Hmm. I'll have a look.
> The only correct way to do this operation under Unix is to use
> dup2(), so unless that works under Windows (seems unlikely)
Yes, dup2() does work on Windows. (It's handled by the C library, not
the OS, but it does works like on Unix.)
> > + *closure = surface = _cairo_win32_surface_create_dib (CAIRO_FORMAT_ARGB32, width, height);
> I don't like this much. The stuff in test/ should only be using public
> API ... the above isn't even going to work if we start properly
> controlling exports to the DLL, right?
Well, code duplication doesn't sound like a good idea either. Should
this functionality then be promoted to public?
> Now the basic conceptual problem is that there aren't hardware
> accelerated ARGB32 destination surfaces in the win32 backend ....
Hmm. I don't understand... but then I can't claim understanding much
of cairo anyway ;-)
Do you mean that cairo-test *should* test CAIRO_FORMAT_RGB24 formats?

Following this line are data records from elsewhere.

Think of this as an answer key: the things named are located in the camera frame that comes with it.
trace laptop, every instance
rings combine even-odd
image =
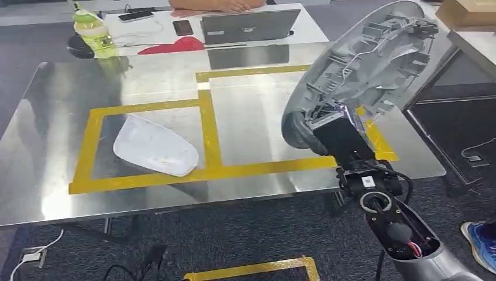
[[[225,44],[281,39],[290,30],[300,9],[209,15],[201,21],[205,44]]]

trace charging cable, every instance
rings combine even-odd
[[[57,237],[57,239],[55,239],[54,241],[52,241],[50,244],[48,244],[48,245],[40,248],[38,251],[36,251],[34,253],[29,253],[29,254],[24,255],[22,257],[22,261],[19,262],[19,264],[12,271],[10,281],[14,281],[14,275],[15,275],[16,271],[19,269],[20,266],[22,266],[26,262],[38,260],[39,257],[40,257],[40,255],[41,255],[41,252],[43,252],[44,250],[46,250],[48,247],[52,246],[53,244],[57,243],[60,240],[60,238],[62,238],[62,235],[64,235],[64,230],[63,229],[60,231],[60,235]]]
[[[473,157],[476,157],[476,156],[467,156],[467,155],[466,155],[467,150],[470,150],[470,149],[472,149],[472,148],[479,148],[479,147],[481,147],[481,146],[483,146],[483,145],[487,145],[487,144],[489,144],[489,143],[491,143],[491,142],[493,142],[493,141],[496,141],[496,138],[492,138],[492,139],[490,139],[490,140],[488,140],[488,141],[486,141],[486,142],[483,142],[483,143],[481,143],[481,144],[479,144],[479,145],[474,145],[474,146],[471,146],[471,147],[465,148],[465,149],[463,149],[463,150],[461,151],[461,153],[460,153],[460,154],[461,154],[464,158],[466,158],[466,159],[468,159],[468,160],[471,160],[471,161],[472,161],[472,160],[475,160],[475,161],[476,161],[476,160],[477,160],[477,158],[473,158]]]

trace cardboard box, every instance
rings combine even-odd
[[[436,15],[451,29],[493,29],[496,27],[496,0],[444,0]]]

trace red mouse pad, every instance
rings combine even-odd
[[[160,53],[176,53],[176,52],[188,52],[188,51],[201,51],[204,50],[205,46],[195,37],[187,36],[178,39],[174,44],[161,44],[158,46],[153,46],[146,48],[138,54],[160,54]]]

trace green bottle cap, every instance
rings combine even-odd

If I do that the tests all fail badly currently. The *-win32-out.png
files end up mostly black. Could this be because RGB24 surfaces are
still created as 32-bit DIBs in _create_dc_and_bitmap(), and the code
then expect them to actually contain true alpha bytes, even though
these are never initialized? Or something like that?
> > - *rowstride_out = (width + 1) & -2;
> > + *rowstride_out = ((width - 1)/4 + 1) * 4;
> > - *rowstride_out = ((width + 15) & -16) / 8;
> > + *rowstride_out = ((width - 1)/32 + 1) * 4;
> These gives bad results for width == 0... while that may not
> matter much, I'd rather see correct expressions. It's easy
> to adapt the original to the dword alignment case.
Hmm, but my eyes glaze over when I see bitwise operations with
negative integers (other than -1)... Using just the four arithmetic
ops makes it somewhat easier to understand, IMHO.